Option “NoLogo” “True” # removes nVidia boot logo


Cheers Malcolm °¿° (Linux Counter #276890)
SLED 10 SP2 i586 Kernel 2.6.16.60-0.23-default
up 6:33, 2 users, load average: 0.47, 0.45, 0.71
GPU GeForce Go 6600 TE/6200 TE Version: 173.14.09

Did you install both nVidia RPMs via YaST (the only way to go, if you don’t want to break it with kernel updates)?

If so and you don’t get the splash screen, I’d say they didn’t install correctly.

I installed through one click when I was following the instructoins to get Compiz/Emerald to work from the openSuse wiki. I thought I was following the instructions. As a noob, is there a command I can input into the terminal to see if it is working or installed right? Thanks for any help.

Have a peek in your /etc/X11/xorg.conf file, under Section “Device”. If it says Driver “nvidia” there, you should be ok (“nv” would be the Open Source/non-nVidia driver).

I haven’t used Compiz/Emerald or those instructions myself, so I don’t know if that would explain why you’re not seeing the splash screen.

I will take a look at that as soon as I login to that PC later today. If it is not there can I just reinstall through Yast without messing everything up? Thanks for the help.

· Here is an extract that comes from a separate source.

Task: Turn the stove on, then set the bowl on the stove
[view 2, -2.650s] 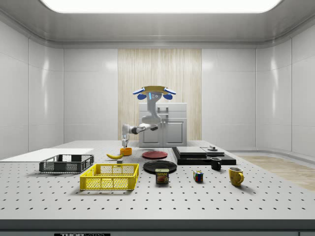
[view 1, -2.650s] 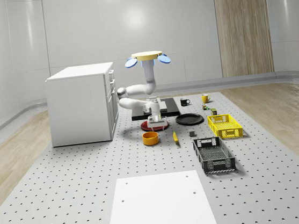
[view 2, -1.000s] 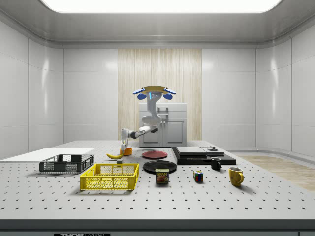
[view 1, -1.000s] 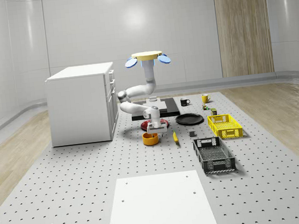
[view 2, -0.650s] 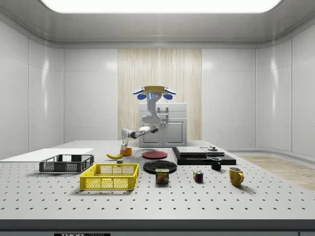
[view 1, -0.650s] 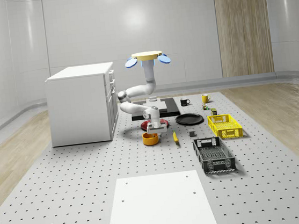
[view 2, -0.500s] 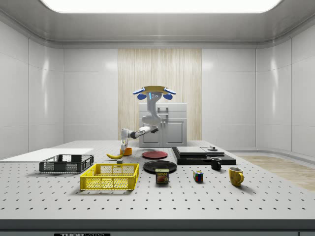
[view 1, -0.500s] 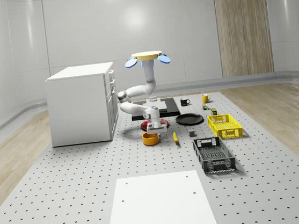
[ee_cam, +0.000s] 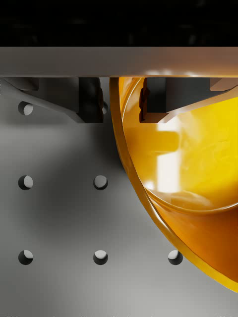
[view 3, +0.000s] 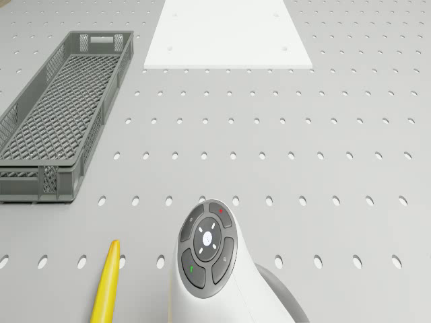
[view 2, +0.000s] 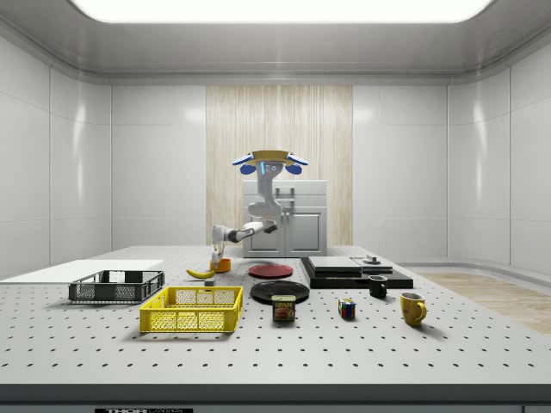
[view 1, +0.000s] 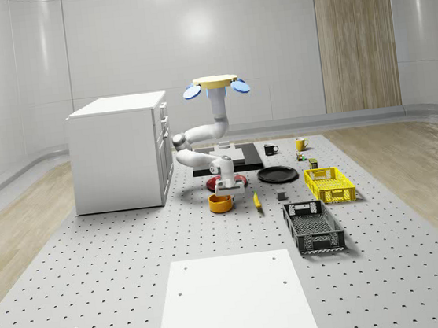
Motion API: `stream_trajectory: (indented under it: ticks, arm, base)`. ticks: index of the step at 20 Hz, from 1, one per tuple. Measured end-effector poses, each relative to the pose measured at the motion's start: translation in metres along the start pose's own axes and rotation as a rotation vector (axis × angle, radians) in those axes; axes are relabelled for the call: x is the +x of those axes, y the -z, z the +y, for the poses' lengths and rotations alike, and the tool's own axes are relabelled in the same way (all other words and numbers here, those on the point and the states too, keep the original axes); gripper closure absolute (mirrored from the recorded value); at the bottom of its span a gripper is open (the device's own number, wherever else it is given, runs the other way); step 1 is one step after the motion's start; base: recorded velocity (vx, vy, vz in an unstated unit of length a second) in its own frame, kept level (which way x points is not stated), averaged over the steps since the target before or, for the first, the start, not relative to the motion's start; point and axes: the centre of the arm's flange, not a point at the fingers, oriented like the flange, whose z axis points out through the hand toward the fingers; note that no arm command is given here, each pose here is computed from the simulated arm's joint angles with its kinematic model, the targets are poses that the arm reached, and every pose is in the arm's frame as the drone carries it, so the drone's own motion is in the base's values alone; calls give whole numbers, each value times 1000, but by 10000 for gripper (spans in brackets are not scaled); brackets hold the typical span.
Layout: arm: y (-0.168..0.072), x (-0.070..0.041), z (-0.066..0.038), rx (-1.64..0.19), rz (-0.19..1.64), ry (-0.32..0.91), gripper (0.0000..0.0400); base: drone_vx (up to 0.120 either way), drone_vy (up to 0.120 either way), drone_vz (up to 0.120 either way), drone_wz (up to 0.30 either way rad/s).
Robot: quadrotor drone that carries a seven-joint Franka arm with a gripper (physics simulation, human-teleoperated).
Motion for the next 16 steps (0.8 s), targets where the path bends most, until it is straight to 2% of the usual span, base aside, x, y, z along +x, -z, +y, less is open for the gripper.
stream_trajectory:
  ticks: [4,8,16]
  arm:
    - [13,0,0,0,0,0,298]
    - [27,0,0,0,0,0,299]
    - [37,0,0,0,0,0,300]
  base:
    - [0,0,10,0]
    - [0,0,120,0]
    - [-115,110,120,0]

Thank you for your help MR2, I think this means all is good from the file you said:

Section “Device”
BoardName “GeForce 6600 GT”
BusID “1:0:0”
Driver “nvidia”
Identifier “Device[0]”
VendorName “NVidia”
EndSection

I guess the splash screen just is too fast for me to see :smiley:

Yes it is annoying because it has a sleep(3) in there or so, meaning nothing can start until it switches back to the regular gray X pattern.

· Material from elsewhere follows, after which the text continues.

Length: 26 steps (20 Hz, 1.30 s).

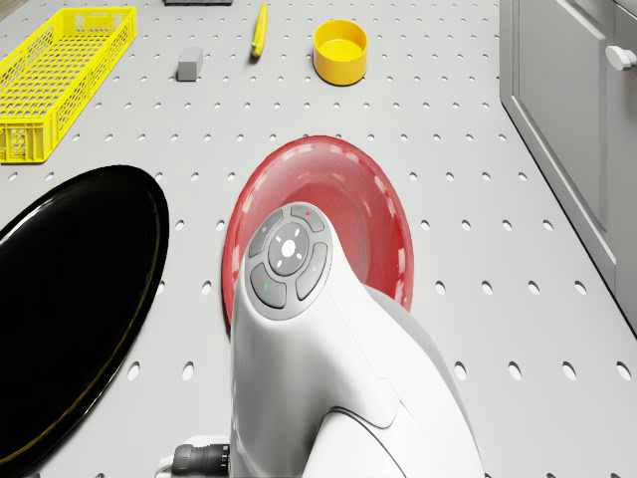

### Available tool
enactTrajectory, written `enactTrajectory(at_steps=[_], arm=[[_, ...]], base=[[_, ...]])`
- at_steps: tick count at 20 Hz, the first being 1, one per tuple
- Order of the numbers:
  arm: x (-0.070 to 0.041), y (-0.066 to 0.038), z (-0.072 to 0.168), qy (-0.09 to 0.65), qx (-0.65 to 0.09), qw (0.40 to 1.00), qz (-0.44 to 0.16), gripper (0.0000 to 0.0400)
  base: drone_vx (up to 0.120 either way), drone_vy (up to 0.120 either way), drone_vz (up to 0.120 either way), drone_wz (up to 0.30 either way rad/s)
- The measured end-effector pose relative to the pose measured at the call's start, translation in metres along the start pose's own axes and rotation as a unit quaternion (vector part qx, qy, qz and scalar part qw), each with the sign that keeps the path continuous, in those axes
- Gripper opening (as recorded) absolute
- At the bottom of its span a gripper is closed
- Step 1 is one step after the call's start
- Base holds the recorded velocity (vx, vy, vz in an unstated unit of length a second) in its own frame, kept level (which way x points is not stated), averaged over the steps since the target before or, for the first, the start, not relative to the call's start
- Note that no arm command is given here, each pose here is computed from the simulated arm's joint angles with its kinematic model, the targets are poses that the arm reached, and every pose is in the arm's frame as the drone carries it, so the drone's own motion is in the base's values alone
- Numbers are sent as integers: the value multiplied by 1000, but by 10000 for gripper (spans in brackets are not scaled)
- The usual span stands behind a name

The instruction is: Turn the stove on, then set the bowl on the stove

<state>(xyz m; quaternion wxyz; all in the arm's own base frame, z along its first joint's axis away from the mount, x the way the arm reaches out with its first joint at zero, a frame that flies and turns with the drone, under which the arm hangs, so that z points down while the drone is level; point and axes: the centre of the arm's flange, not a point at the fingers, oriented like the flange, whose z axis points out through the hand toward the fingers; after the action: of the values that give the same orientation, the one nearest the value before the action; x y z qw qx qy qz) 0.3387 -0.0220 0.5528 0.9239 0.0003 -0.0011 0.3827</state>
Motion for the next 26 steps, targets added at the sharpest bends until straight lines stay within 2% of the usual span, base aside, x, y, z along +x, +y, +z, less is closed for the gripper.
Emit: enactTrajectory(at_steps=[10,13,19,26], arm=[[0,0,0,0,0,1000,0,400],[0,0,0,0,0,1000,0,400],[0,0,0,0,0,1000,0,400],[0,0,0,0,0,1000,0,400]], base=[[120,0,0,0],[120,0,-107,0],[120,0,-40,0],[120,0,0,0]])
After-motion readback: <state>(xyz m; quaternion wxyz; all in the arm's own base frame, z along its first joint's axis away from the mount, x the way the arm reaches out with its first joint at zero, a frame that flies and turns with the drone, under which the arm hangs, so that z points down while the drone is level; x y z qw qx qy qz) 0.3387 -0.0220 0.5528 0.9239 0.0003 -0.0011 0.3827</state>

No problem, M13. When you said Compiz, I practically knew it would be in there - don’t think that would run without. Just forget about the splash then, I guess. :slight_smile:

If you haven’t configured no logo, and you are using the proprietary main Nvidia driver, it always displays on every distro I’ve tried. The legacy driver might not show it, and the opensource driver probably doesn’t show it.

From a terminal run:

lsmod | grep nvidia

That should return a hit with nvidia if the nvidia module loaded.

That seems to be the case. A few months (years by now?) back I had to explicitly disable it in what is now the legacy 96.x series; as of today I don’t find that “Nologo” option in my xorg.conf anymore, which seems to confirm your observation.
The opensource one does not show it at all because it’s probably not written by Nvidia and since there is trademark on the logo whose use is most likely not approved by Nvidia.

Have the nvidia drivers installed via yast kde 4.1 and working. The nvidia logo at startup flashes for a second, is this ok? I like the logo, good design.